Car avec un budget Défense de cinq milliards de dollars contre par exemple 380 milliards pour les Etats-Unis, Moscou est contraint de bricoler. Finances d’autant plus légères que la Russie se doit d’être présente à l’est avec l’Asie centrale mais également à l’ouest avec l’Europe. Aussi, l’un des enjeux diplomatiques majeurs de la Russie réside peut-être dans une redéfinition de son influence au sein de la CEI (communauté des Etats indépendants). Mais là encore, le pessimisme est de rigueur. D’après Anne de Tinguy, " les pays membres de la CEI n’ont jamais été d’accord dans la définition des buts mêmes de l’organisation. Certains comme la Géorgie, la Moldavie ou l’Ukraine considèrent ce forum comme le cadre idéal pour liquider les restes de l’URSS. "

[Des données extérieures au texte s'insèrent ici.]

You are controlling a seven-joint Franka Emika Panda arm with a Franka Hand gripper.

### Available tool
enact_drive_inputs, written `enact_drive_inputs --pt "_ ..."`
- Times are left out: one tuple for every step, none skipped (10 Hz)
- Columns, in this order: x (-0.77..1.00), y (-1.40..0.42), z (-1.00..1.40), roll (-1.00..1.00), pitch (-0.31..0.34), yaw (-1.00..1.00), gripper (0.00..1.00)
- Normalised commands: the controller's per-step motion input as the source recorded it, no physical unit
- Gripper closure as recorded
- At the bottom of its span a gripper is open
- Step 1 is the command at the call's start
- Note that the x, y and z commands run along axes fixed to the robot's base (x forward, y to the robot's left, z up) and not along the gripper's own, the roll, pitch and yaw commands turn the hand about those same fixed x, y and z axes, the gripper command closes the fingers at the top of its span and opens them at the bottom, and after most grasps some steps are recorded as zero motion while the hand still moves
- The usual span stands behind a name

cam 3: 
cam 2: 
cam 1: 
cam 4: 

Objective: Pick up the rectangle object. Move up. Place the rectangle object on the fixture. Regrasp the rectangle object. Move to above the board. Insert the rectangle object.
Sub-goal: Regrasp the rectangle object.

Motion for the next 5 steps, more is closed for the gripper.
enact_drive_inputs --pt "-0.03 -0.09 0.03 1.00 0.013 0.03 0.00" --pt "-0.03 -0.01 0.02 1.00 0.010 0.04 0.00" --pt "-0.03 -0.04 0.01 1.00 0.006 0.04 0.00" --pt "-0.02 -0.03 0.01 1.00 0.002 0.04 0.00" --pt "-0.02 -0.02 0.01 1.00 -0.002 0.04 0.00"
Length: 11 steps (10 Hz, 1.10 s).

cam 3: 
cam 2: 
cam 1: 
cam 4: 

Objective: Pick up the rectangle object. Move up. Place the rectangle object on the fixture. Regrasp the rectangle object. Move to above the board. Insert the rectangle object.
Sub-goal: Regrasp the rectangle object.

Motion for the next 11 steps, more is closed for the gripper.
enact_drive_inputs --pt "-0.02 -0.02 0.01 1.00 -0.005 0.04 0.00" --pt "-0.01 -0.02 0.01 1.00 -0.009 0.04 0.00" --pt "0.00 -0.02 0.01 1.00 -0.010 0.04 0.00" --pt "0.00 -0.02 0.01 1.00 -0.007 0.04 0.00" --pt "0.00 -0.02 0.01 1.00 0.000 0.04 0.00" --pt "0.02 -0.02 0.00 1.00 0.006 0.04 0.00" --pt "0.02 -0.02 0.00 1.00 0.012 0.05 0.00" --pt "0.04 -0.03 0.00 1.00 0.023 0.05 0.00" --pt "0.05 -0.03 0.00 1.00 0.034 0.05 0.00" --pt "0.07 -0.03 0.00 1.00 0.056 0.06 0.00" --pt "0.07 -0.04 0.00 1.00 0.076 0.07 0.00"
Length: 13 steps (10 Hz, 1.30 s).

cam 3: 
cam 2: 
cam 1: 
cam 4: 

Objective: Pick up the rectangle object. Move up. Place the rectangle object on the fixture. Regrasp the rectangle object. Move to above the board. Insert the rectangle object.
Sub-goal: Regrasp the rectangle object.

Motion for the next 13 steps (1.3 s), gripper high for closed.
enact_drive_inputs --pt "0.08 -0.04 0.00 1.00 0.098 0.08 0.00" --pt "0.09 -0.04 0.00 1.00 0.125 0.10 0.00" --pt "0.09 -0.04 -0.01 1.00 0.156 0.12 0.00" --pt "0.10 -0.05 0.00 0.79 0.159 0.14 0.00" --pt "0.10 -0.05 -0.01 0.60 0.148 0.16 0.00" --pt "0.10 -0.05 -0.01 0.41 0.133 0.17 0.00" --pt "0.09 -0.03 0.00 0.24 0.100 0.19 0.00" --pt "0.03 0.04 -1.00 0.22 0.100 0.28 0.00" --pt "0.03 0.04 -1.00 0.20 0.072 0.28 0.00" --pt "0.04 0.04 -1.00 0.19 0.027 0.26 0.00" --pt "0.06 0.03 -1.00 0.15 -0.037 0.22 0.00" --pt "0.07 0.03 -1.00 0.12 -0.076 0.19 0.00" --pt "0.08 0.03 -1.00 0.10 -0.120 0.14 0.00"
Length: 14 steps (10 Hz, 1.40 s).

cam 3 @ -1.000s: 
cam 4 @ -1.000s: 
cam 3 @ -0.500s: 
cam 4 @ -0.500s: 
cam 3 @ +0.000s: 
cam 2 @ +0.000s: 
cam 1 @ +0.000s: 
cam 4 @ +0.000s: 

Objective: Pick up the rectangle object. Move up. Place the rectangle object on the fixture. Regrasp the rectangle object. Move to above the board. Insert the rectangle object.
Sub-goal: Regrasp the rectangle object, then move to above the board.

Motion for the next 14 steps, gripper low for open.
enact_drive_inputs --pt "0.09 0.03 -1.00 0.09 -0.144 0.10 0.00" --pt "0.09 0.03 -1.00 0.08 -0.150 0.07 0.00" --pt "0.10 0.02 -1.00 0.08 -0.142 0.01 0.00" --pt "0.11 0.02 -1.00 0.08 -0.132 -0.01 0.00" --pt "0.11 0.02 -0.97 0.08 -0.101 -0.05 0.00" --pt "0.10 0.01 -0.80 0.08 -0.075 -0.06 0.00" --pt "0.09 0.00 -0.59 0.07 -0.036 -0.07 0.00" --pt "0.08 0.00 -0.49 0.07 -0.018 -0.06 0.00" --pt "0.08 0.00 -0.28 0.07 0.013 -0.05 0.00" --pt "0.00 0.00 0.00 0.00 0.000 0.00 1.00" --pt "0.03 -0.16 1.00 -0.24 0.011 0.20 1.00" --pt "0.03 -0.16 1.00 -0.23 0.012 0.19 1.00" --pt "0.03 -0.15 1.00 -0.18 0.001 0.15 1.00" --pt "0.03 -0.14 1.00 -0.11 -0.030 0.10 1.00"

D’autres ont une vue encore plus pessimiste, comme Constantin Makienko, directeur adjoint du centre d’analyse des stratégies et des technologies de Moscou : " La perte des pays de l’Est et surtout de l’Ukraine a été terrible pour le peuple russe. Concernant la Tchétchénie, militairement elle est gagnée mais politiquement elle est perdue. D’ici trente ans, le Caucase Nord sera indépendant et sous influence islamiste. Et si l’on se projette encore beaucoup plus loin, la Sibérie risque d’ échapper à la Russie au profit de la Chine et de son immense pression démographique ". Pour exister à nouveau sur la scène internationale, la Russie est donc contrainte de changer son fusil d’épaule et de privilégier le dialogue et la coopération en opposition avec les méfiances coûteuses d’hier. Pari en parti réussi malgré la sombre tache du Caucase.